NOMEOLVIDES
Entró a mi quiosco de madrugada,
con su delantal de colegio blanco recién planchado, la mochila de Barbie, que
era más grande que ella, y botitas de goma color chicle, como único signo del
terrible diluvio que estaba cayendo afuera.
Pero ella no estaba mojada y olía
a rosas. Tendría unos ocho o nueve años, mejillas caramelo de frambuesa, el
pelo rocío de miel. Se paró frente al mostrador, en puntas de pie y, sin decir nada,
empezó a recorrerlo con la mirada, abriendo a más no poder sus ojos negros enormes.
Esperé unos minutos y le pregunté si podia ayudarla. “Bueno, gracias, señor. ¿Tiene
de esas pastillitas de anís con forma de corazón que vienen en una cajita de
colores..?”
A muy poca gente le gusta las
pastillas de anís. A mí me encantan, pero las empecé a apreciar de grande. Lo
mismo que a Lina. En este momento, podría decir que a nadie quise tanto como a Lina.
La conocí una noche de abril cerca de la estación de trenes, en la cuadra más
oscura. En seguida me llamó la atención. Llevaba un impermeable claro y no sé
si algo más. Charlamos unos minutos pero no quedamos en nada.
La siguiente vez que nos vimos no
llovía y me animé a invitarla a casa. Fue esa noche cuando, entre los dos, nos
animamos a tocar la luna. Depués nos quedamos profundamente dormidos, ella tomada
de mi mano. Desperté a media mañana, con un beso suyo en la frente. Me dijo que
ya se tenía que ir y no me animé a retenerla.
Iniciando un rito que se
repetiría una vez por mes, saqué el dinero del bolsillo del pantalón y lo dejé
sobre el escritorio.
Ella me miró así y pudo frenar el
tiempo para siempre. Sacó una birome de su cartera y y escribió algo en el
billete que estaba arriba de todo, uno de cincuenta pesos. Lo dobló en ocho,
extendió su mano para que yo abriera la mía y me lo devolvió. Nos dimos un
abrazo y luego partió. Recién al rato, me animé a abrir el puño y el billete,
que había quedado hecho un bollo. Lina había escrito junto a la figura de las
Malvinas un “Nomeolvides”, con trazo tembloroso, en tinta roja.
Con el tiempo, empecé a
acostumbrarme al perfume de rosas y anís de Lina. Nuestras vidas seguían
marchando sin sobresaltos por caminos paralelos, que se cruzaban en celestiales
encuentros metódicamente calendarizados. Todos los meses, ella esperándome en
la misma esquina, yo renovando mi invitación y al rato los dos como uno.
Hasta que en la madrugada del mes
once, nos animamos a tomar la decisión. Ella se despertó sobresaltada y fue
corriendo al baño. Al prender la luz del pasillo, yo también me desperté. Volvió
al rato toda empapada, con una noticia impensada y dos vasos de limonada en la
mano. Le dije que no se ofendiera, que no tenía sed y prefería pasar solo el
resto de la noche. Tomó los billetes, como siempre. El de abajo de todo, seguía
arrugado y tenía algo escrito con tinta roja. Nos despedimos con un abrazo.

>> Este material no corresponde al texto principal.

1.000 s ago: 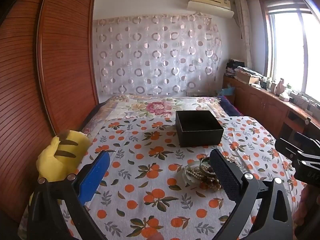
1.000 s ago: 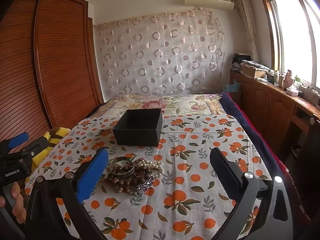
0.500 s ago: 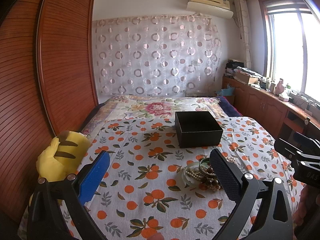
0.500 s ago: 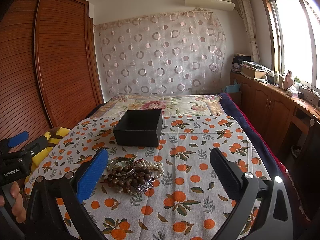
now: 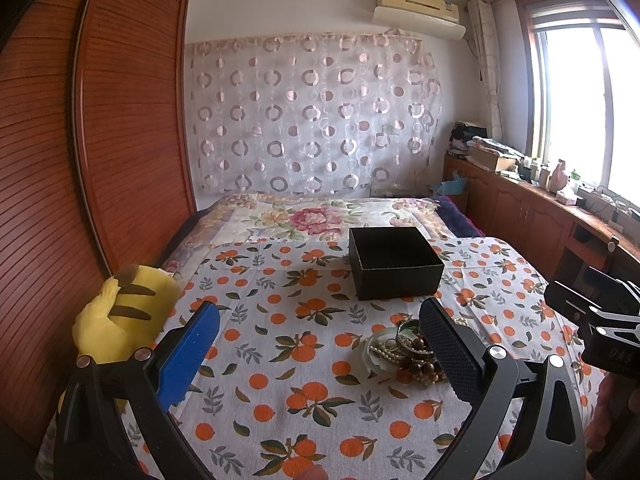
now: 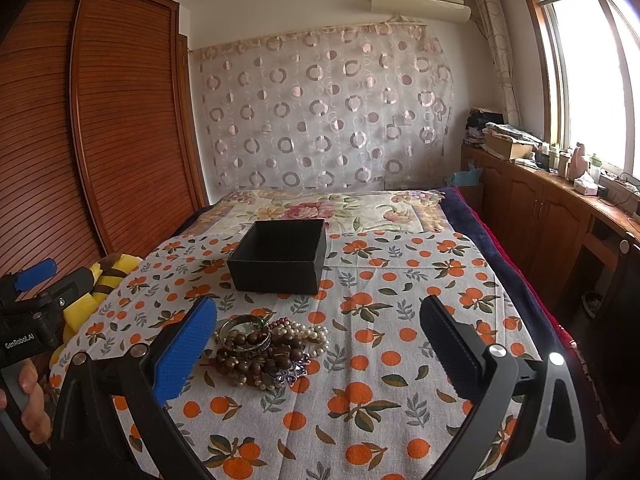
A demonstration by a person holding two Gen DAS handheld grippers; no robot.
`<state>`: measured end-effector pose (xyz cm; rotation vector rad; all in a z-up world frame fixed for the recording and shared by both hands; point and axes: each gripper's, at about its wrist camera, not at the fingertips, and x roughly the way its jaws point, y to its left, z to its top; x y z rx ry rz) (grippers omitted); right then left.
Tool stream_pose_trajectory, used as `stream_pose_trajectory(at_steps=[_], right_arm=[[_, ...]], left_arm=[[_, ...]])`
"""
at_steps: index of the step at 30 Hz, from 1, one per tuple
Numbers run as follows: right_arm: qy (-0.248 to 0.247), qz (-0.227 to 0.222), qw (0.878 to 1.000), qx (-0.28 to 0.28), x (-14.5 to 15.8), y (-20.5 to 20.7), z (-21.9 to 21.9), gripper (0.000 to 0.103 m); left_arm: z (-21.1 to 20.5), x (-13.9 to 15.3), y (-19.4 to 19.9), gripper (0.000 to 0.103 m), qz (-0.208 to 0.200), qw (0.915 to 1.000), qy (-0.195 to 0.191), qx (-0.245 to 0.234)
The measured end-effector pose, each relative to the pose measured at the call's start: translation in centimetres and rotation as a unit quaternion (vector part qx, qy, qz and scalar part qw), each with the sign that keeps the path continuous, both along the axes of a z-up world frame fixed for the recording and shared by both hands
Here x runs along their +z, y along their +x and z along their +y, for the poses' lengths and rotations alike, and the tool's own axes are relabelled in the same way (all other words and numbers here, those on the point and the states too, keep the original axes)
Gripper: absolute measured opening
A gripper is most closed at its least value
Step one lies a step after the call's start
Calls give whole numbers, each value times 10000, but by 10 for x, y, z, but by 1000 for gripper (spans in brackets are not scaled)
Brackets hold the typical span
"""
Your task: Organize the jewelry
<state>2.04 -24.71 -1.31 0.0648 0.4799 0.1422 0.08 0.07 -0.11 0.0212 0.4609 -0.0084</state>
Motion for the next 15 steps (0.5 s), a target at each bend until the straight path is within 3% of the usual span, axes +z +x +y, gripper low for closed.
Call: stream_pose_trajectory(at_steps=[15], right_arm=[[-4, 1, 10000, 5, 0, -1, 0, 101]], left_arm=[[-6, 6, 3, 97, -16, 10000, 2, -8]])
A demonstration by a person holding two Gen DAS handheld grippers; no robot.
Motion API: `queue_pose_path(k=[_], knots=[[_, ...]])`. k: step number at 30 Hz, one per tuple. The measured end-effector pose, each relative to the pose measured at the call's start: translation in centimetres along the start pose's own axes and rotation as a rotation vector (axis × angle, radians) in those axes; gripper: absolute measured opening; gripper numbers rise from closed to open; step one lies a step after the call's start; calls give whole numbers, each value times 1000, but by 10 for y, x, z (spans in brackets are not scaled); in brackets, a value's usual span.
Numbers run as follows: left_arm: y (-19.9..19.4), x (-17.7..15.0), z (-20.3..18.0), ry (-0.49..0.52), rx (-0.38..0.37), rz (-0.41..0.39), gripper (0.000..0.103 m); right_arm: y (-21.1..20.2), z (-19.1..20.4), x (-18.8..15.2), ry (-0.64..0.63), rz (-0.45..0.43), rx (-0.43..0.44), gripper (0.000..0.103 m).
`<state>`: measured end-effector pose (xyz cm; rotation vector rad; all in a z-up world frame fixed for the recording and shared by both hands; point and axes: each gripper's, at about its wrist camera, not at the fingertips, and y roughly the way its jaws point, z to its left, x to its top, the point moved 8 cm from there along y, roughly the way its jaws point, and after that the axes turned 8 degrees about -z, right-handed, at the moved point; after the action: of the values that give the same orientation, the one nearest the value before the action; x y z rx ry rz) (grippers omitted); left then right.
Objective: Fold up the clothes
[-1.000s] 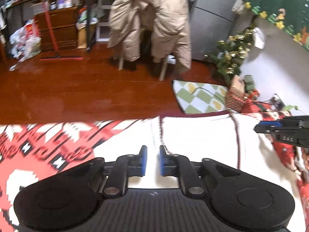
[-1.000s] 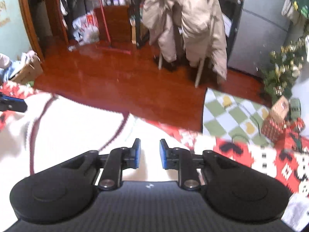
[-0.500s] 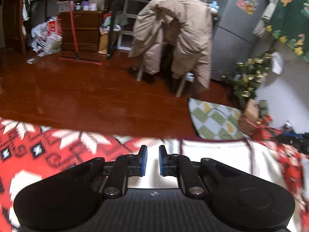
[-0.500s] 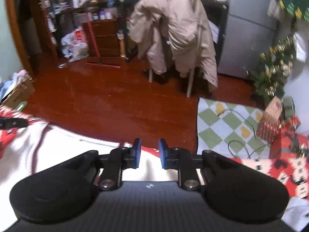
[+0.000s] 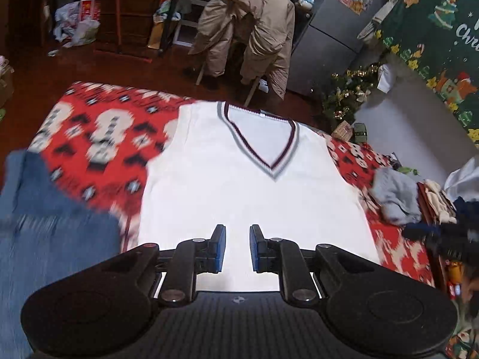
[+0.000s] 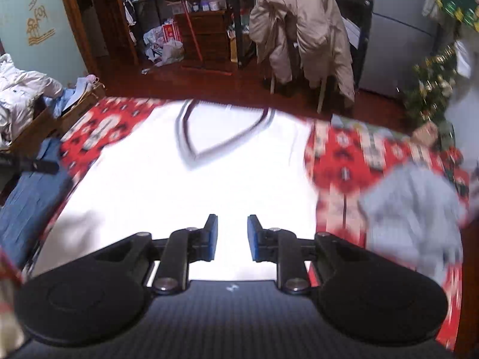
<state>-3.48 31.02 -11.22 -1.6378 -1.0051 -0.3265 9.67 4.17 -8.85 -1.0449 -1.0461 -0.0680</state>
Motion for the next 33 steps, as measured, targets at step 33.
queue_pose_path(k=[33], knots=[[-22,-187,53,-137,104,440,29,-63,13,-185,249,244,-9,54]])
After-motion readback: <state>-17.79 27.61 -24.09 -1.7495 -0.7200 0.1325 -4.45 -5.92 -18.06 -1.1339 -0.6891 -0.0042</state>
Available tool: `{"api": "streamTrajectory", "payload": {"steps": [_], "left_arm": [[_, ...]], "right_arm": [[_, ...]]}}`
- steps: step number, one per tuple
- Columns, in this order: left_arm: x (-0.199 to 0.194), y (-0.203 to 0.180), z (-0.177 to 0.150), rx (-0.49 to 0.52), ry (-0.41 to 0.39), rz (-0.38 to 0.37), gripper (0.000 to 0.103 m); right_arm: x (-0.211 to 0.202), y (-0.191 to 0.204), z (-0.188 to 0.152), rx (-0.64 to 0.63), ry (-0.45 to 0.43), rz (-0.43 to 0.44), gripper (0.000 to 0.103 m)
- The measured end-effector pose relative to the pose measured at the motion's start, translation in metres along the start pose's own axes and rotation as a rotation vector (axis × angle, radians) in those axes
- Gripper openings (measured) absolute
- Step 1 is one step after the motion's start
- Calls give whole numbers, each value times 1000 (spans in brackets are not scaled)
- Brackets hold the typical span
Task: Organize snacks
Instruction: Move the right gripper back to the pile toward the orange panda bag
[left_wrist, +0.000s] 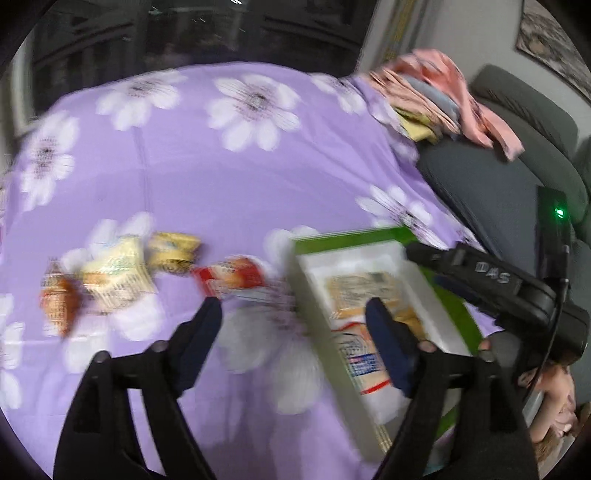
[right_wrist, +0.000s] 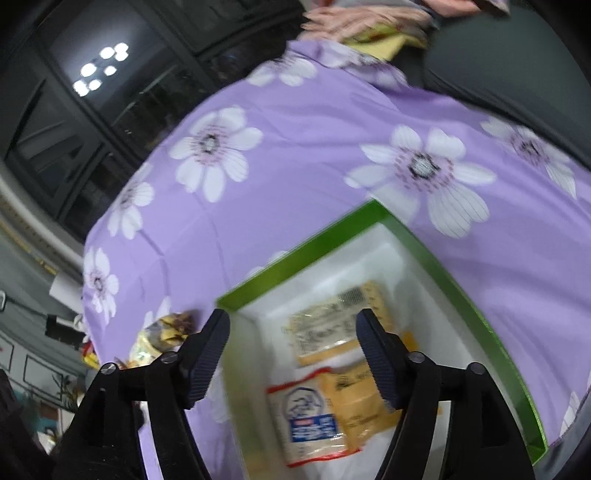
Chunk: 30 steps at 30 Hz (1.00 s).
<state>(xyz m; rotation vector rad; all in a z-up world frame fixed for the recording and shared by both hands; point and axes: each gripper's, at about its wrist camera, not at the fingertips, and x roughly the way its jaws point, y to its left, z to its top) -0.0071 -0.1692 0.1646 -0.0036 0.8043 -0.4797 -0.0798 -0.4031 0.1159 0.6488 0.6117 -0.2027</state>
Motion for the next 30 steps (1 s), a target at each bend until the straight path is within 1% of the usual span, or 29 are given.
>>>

No volví a saber nada de Lina.
Nunca más pasé por su esquina, por miedo a no sé qué. Todavía me lamento y
empiezo a extrañar sus dos aromas, que me quedaron para siempre impregnados en
el alma.
“¿Cuánto le debo, señor?” –me preguntó
la chiquilina.
Le respondí que nada, que justo
esas que ella había elegido eran gratis. Que las llevara y qué bueno que a
alguien le gustara el anís como a mí.
La nenita sonrió, sin decir nada.
Fue hasta la heladera que tengo en el fondo y sacó una botellita de limonada.
“¿Cuánto es?” - me preguntó.
Le contesté que veinte pesos.
Entonces sacó un billete de
cincuenta de adentro de la mochila, todo arrugado y descolorido y lo dejó
apoyado sobre la pila de alfajores de maicena.
Y se marchó. Alguien la esperaba
en la esquina, con un paraguas enorme.